**Task details:** Please filter the entries and return only the lines that include "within".
*** Available records Section Begins ***
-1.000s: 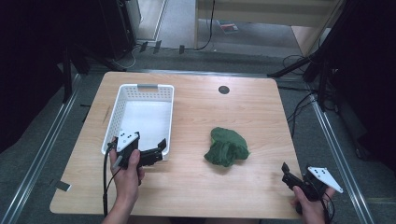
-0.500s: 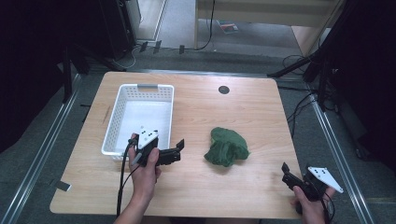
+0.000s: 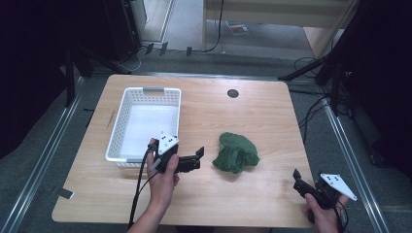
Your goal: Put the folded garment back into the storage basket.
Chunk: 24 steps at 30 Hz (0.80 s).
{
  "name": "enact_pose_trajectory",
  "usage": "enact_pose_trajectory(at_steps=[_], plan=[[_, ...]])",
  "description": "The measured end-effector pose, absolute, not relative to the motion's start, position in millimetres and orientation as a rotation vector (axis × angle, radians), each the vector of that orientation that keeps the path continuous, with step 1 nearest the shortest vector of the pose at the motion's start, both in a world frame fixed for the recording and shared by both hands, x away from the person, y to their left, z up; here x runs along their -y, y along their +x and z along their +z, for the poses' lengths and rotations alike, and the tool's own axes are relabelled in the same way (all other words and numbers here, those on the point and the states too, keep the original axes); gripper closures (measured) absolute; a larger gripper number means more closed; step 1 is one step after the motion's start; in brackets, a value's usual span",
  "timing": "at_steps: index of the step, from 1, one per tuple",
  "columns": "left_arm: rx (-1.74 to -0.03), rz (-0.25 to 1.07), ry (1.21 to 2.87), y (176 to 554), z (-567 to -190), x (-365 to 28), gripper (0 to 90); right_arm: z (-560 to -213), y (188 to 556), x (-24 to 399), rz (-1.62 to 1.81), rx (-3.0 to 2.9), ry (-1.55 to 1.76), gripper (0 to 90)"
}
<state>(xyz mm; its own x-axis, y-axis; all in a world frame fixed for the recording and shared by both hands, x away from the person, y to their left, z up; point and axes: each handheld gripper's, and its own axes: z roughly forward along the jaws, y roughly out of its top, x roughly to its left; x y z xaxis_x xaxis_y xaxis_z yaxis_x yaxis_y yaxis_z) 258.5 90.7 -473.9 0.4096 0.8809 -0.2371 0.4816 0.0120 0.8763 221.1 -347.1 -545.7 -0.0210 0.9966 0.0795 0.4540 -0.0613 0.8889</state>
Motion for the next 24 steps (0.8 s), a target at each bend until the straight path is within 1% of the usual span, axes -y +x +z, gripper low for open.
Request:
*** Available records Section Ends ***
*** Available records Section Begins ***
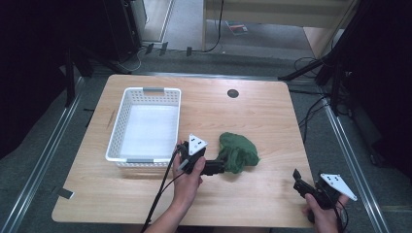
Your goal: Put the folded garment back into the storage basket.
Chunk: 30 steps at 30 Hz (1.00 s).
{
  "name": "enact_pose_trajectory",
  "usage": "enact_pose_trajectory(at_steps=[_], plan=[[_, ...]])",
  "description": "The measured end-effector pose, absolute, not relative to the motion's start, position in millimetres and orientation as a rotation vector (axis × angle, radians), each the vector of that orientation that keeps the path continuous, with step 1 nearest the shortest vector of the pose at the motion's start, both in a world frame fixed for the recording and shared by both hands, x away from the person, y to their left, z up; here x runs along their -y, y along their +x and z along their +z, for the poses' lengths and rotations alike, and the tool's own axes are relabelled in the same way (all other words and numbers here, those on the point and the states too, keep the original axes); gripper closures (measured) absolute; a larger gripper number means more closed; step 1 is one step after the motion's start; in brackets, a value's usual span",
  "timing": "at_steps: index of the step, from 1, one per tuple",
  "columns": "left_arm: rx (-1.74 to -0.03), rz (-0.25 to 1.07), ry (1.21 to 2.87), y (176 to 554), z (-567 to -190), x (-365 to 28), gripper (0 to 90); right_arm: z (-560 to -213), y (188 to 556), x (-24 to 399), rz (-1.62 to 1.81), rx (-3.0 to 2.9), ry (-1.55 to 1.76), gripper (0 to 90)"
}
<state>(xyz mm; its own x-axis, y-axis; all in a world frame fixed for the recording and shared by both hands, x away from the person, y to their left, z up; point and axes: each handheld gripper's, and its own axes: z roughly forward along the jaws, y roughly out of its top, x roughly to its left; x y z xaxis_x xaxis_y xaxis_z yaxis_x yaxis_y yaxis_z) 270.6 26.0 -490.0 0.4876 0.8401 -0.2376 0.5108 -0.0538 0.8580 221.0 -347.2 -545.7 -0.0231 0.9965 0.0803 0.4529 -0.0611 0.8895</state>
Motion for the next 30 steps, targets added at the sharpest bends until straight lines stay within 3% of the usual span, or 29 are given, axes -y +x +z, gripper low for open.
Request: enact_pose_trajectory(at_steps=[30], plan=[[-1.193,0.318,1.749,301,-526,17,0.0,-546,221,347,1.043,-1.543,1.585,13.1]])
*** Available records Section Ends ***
**Written answer:**
Motion for the next 24 steps (0.8 s), a target at each bend until the straight path is within 1% of the usual span, axes -y +x +z, gripper low for open.
Motion for the next 30 steps, targets added at the sharpest bends until straight lines stay within 3% of the usual span, or 29 are given, axes -y +x +z, gripper low for open.

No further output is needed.